_Work to be completed_: Copy the first line of the material below and every later line through the line containing "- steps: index", without any other output.

##############################

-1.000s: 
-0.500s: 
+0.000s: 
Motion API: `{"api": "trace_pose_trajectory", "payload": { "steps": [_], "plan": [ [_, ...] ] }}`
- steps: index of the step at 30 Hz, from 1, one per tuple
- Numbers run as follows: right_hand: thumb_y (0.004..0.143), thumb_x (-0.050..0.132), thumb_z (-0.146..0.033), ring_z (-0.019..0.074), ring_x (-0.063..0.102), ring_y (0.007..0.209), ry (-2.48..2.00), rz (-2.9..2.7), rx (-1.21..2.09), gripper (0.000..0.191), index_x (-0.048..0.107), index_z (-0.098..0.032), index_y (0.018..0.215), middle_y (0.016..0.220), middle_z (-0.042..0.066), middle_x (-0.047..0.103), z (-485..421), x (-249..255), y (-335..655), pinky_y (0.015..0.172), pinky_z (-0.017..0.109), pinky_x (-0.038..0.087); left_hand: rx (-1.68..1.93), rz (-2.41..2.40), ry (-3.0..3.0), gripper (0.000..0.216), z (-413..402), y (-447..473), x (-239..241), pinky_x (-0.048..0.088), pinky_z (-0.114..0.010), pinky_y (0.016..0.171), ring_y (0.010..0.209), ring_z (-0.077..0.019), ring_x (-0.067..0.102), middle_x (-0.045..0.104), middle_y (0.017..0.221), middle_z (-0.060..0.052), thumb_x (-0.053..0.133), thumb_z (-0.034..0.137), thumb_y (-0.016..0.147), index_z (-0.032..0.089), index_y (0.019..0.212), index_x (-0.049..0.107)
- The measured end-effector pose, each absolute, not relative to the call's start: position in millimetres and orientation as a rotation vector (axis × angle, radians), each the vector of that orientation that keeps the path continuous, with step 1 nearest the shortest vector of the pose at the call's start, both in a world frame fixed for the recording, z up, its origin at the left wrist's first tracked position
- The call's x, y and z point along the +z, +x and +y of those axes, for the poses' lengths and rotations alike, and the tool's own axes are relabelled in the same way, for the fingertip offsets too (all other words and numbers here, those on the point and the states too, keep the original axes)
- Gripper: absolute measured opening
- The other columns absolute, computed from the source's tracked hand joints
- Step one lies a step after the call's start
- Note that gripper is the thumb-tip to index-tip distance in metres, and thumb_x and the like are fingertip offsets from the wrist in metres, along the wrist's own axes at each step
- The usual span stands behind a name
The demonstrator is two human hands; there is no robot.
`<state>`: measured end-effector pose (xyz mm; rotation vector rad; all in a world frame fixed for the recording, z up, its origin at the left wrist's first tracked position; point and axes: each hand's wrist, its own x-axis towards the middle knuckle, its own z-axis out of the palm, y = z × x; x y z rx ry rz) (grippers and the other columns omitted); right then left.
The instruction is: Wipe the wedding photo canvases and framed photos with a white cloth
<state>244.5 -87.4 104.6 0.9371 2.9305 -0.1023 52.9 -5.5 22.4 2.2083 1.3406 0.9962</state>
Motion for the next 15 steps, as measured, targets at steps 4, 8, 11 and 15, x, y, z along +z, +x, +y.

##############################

_Solution to the problem_:
-1.000s: 
-0.500s: 
+0.000s: 
Motion API: `{"api": "trace_pose_trajectory", "payload": { "steps": [_], "plan": [ [_, ...] ] }}`
- steps: index of the step at 30 Hz, from 1, one per tuple

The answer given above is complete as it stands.